Tropical Storm Penha kills four, displaces thousands across southern Philippines
Tropical Storm Penha unleashes heavy rains, causing flooding and a landslide in Mindanao that killed at least four people, displaced over 6,000 residents and stranded thousands of passengers at air and sea ports
A tropical storm set off flooding and a landslide in the southern Philippines, leaving at least four people dead, displacing more than 6,000 and trapping residents in houses in two flooded villages, officials said on Friday.
Tropical Storm Penha slammed ashore onto the southeastern province of Surigao del Sur from the Pacific late on Thursday. It was last tracked on Friday around noon off central Bohol province with sustained winds of up to 55 kilometres per hour and gusts of up to 70 kph, according to forecasters.
A couple and two children died on Thursday night when their shanty was hit by a landslide in a quarry area that was set off by torrential rains in a village in southern Cagayan de Oro city, Office of Civil Defense regional director Antonio Sugarol said.
In southern Iligan city, about 55 kilometres southwest of Cagayan de Oro, a resident called the DZMM radio network on Friday and pleaded to be rescued from the second floor of her house as floodwater rose and trapped her and three other family members.
“Rescuers are on the way,” Sugarol told the frantic resident over the radio, saying other families were being rescued in the villages of Mahayahay and Tubod in Iligan city.
More than 6,000 villagers were displaced due to the storm, including 5,800 who moved to evacuation centres in southern and central provinces. Classes were suspended in many areas, the Office of Civil Defence said.
Nearly 5,000 passengers and cargo workers were stranded in 94 seaports after interisland passenger ferries and cargo ships were temporarily prohibited from venturing into rough seas, the Philippine Coast Guard said.
The tropical storm has also forced the cancellation of dozens of flights in the Philippines, leaving thousands of passengers stranded at airports.

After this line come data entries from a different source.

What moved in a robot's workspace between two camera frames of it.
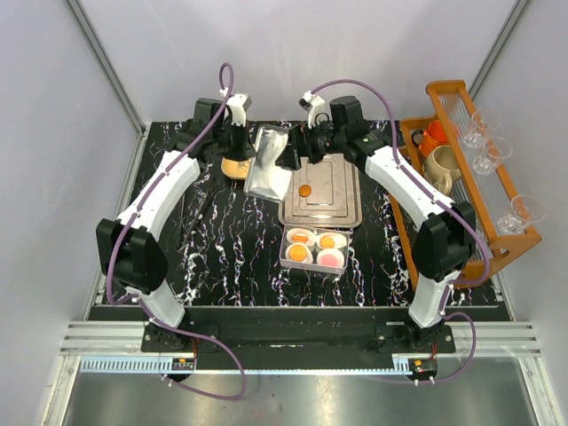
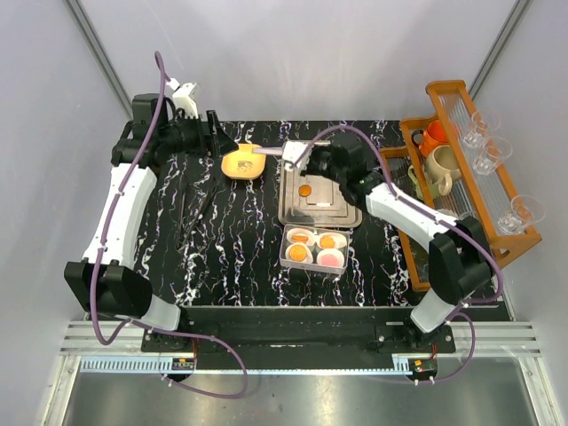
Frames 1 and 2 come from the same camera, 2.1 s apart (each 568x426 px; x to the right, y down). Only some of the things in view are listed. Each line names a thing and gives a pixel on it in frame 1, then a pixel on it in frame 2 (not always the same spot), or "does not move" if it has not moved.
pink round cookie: x=329 y=259 does not move
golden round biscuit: x=297 y=253 does not move
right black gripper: x=301 y=138 -> x=315 y=152
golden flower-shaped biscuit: x=327 y=242 does not move
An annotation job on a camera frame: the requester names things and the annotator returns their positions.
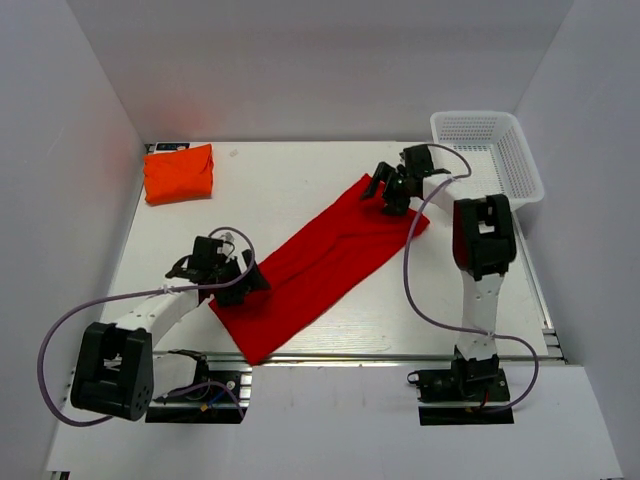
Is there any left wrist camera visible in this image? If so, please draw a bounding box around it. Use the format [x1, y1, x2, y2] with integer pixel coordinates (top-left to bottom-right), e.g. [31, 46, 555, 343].
[188, 236, 226, 270]

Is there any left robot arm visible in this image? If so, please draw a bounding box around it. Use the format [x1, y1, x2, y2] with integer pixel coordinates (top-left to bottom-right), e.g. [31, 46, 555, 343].
[70, 249, 270, 421]

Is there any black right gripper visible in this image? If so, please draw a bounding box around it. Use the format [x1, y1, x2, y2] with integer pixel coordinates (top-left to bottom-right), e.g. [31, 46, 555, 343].
[360, 161, 414, 217]

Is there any blue label sticker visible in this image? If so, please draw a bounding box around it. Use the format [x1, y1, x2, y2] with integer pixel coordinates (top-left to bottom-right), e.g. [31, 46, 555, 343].
[155, 142, 190, 152]

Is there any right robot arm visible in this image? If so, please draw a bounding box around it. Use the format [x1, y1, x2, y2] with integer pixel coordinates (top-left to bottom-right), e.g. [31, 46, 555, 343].
[361, 162, 517, 400]

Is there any white plastic basket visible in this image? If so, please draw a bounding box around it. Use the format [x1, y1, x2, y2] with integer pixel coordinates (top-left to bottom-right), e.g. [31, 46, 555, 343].
[430, 111, 545, 210]

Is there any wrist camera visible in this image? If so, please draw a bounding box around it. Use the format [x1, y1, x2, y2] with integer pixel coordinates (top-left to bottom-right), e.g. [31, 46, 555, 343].
[188, 236, 226, 270]
[401, 144, 435, 177]

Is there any red t-shirt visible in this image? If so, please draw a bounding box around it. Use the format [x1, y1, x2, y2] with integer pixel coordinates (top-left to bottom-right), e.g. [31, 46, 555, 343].
[209, 174, 416, 365]

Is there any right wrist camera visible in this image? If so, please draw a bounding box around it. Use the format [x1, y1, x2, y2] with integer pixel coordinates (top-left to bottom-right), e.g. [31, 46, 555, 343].
[401, 144, 435, 177]

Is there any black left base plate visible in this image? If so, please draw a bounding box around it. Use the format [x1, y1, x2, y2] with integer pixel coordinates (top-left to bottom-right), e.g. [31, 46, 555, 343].
[144, 360, 252, 425]

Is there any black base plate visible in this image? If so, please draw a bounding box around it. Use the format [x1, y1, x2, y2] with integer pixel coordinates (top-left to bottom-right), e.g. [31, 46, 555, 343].
[144, 360, 252, 425]
[407, 369, 514, 427]

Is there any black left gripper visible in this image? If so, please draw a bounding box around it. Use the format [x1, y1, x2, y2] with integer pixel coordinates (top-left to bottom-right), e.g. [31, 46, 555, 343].
[213, 252, 272, 310]

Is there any folded orange t-shirt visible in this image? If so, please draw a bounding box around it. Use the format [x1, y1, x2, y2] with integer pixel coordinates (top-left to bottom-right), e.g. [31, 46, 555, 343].
[143, 144, 214, 206]

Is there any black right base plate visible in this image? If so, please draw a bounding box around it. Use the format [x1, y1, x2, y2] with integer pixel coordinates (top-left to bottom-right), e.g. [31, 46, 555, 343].
[407, 369, 514, 427]

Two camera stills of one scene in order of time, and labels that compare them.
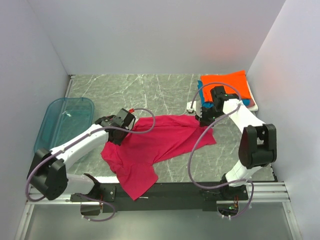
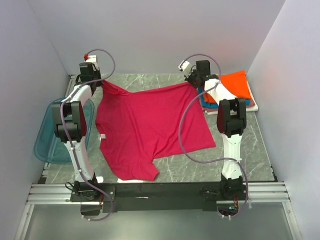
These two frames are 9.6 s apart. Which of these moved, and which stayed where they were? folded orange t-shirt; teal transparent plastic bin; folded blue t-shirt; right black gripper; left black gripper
Moved: right black gripper; left black gripper
Stayed: folded blue t-shirt; teal transparent plastic bin; folded orange t-shirt
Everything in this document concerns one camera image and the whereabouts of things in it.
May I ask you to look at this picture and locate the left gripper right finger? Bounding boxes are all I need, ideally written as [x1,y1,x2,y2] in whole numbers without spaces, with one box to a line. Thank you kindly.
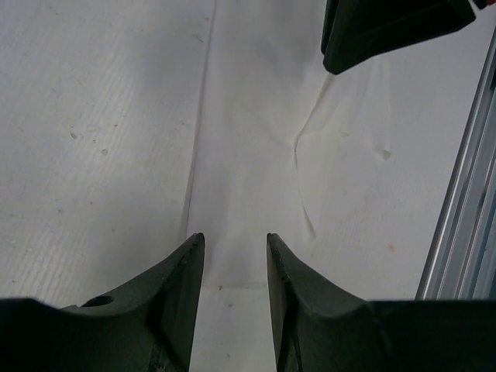
[267,233,495,372]

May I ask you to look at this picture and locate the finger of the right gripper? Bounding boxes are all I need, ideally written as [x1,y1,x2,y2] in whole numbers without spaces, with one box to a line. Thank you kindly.
[321,0,476,74]

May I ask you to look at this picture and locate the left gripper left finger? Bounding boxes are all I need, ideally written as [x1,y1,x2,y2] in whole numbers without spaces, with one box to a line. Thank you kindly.
[1,233,205,371]

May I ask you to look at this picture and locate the white underwear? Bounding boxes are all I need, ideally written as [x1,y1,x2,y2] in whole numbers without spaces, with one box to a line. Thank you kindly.
[187,1,391,371]

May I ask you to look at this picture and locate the aluminium mounting rail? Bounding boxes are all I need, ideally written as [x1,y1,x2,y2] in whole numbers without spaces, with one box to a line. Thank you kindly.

The Civil Aviation Authority of the Philippines (Caap) reported that 32 flights had been cancelled since Thursday, affecting 7,737 travellers, according to local media outlet Inquirer.
The storm, which has a 660-kilometre-wide rain and wind band, hit ahead of summer when the least number of storms lash the Philippine archipelago, government forecaster Robert Badrina said.
Penha was forecast to weaken into a tropical depression later on Friday as it blows northwestward across central island provinces towards the western Palawan province, the country’s weather agency said.
The Philippines is battered by about 20 typhoons and storms each year. The country also is often hit by earthquakes and has more than a dozen active volcanoes, making it one of the world’s most disaster-prone countries.